§ **Work order**
Once you reach the line that holds "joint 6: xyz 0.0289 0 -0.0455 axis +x" in the listing below, output it and every line after it through the line that holds "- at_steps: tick", word for word.

§ **Supplied information**
■ ■ ■ ■ ■ ■ ■
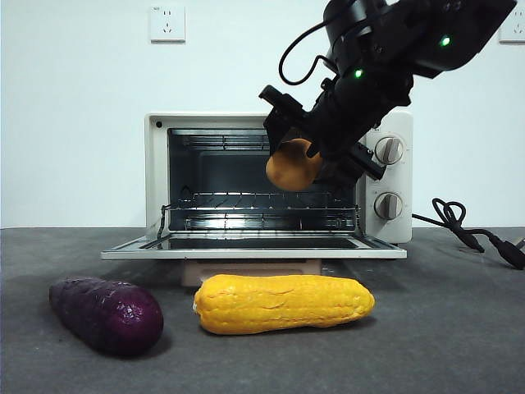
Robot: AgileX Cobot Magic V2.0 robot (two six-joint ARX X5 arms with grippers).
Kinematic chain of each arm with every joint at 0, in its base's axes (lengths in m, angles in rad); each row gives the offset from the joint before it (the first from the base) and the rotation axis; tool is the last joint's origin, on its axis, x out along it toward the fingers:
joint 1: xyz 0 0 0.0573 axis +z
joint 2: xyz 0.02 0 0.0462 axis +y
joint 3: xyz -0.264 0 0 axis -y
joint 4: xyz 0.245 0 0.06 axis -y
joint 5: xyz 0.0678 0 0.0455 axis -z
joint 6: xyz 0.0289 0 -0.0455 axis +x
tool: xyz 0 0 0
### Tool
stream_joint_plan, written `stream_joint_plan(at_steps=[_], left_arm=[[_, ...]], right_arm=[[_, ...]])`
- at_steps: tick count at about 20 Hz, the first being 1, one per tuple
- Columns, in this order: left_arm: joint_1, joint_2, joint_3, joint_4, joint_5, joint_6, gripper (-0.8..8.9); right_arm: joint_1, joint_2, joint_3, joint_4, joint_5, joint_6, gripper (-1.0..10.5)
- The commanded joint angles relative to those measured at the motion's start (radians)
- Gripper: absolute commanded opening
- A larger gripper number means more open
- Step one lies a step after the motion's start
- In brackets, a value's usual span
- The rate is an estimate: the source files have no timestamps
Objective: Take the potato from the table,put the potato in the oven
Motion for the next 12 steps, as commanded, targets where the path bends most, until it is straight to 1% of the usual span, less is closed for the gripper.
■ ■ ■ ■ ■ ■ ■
§ **Final answer**
joint 6: xyz 0.0289 0 -0.0455 axis +x
tool: xyz 0 0 0
### Tool
stream_joint_plan, written `stream_joint_plan(at_steps=[_], left_arm=[[_, ...]], right_arm=[[_, ...]])`
- at_steps: tick count at about 20 Hz, the first being 1, one per tuple

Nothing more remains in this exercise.